Melville had its highest-ever population 47 years ago – 1,987. The 2010 census reported 1,041 residents.
Melville is 52.47 percent white; 45.78 percent African-American; 0.87 percent Asian; and 0.87 percent from two or more races. (What are the chances two demographics will be the same?)
Per capita income is $8,881. About 35.6 percent of families and 40.1 percent of total population lives below the poverty line, including 42.7 percent of those under 18, and 37.7 percent of those 65 and older.
“In 2010, Melville had the 12th-lowest median household income of all places in the United States with a population over 1,000.”
The “Welcome to Melville” sign says the town is the “Catfish Capital of Louisiana.” No reference, nor how the designation was determined.

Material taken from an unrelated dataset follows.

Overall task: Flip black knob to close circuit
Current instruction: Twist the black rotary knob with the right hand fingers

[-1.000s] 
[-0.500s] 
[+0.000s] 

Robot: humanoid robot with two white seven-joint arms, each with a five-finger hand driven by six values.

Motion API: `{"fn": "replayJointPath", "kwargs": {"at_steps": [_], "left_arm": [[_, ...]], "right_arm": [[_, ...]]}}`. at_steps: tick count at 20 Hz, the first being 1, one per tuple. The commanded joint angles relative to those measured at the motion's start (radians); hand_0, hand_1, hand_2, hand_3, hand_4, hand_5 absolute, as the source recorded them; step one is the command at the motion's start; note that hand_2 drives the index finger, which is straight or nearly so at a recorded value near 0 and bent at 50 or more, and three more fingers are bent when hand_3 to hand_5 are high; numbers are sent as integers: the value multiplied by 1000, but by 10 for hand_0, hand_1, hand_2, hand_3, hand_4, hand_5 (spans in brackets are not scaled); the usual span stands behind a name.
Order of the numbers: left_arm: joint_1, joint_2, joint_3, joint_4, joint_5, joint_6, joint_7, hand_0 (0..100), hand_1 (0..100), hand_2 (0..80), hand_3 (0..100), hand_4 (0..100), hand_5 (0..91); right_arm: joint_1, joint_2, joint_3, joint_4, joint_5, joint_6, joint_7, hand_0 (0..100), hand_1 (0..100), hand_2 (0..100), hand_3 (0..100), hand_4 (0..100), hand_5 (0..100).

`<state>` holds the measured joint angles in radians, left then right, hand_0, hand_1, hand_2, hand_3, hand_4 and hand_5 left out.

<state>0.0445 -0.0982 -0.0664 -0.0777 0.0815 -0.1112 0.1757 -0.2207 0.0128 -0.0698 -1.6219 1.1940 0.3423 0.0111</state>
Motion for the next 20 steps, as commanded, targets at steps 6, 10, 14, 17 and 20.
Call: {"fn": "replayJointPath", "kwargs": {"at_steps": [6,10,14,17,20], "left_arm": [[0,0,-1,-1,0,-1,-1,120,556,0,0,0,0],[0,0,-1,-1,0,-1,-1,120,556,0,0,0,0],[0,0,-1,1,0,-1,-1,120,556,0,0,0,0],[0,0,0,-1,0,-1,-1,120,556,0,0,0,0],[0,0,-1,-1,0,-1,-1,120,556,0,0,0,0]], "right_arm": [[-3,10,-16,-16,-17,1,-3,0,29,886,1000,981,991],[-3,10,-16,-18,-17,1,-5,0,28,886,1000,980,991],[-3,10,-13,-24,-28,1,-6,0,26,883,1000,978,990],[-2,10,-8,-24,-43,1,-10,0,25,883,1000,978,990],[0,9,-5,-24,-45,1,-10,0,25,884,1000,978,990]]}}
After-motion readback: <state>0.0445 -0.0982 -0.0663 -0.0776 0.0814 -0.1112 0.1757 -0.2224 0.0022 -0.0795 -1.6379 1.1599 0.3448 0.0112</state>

(NOTE: Back when I covered Clarksville, Texas, and Red River County for the Paris, Texas, newspaper, one Clarksville City Council meeting stands out, when the council proclaimed Red River County as “Wild Turkey Capital of Texas.” The mayor explained that the city attorney said the proclamation was OK, since no other place in Texas had made the claim. Maybe it was the same with the “Catfish Capital of Louisiana.”)
The Atchafalaya River is Melville’s east border. The rest of the town is behind a levee. Satellite image here: https://email@example.com,-91.737938,5212m/data=!3m1!1e3
Just about every place in Louisiana capitalizes on Cajun-ism these days, even though there was a time non-Cajuns looked only down at their swamp-dwelling, alligator-catching brethren.
The St. Landry Parish web site is no different, as noted by the “cajuntravel.com” tag.
“There’s good reason that the town of Melville celebrates the catfish festival every October. Much of the town’s history and commerce are tied to the Atchafalaya River. Historically, the town made its fortune in river commerce and then as a crossing point for the railroad.
“Documents also indicate that Melville had several fish docks and ice houses. By the turn of the century, 50 barrels of fish were being shipped from Melville each day. Remnants and photos of those early days can be found at the town’s grocery and hardware store, Cannatella's, which has been in business for 90 plus years serving authentic Italian sausage and Muffulettas.”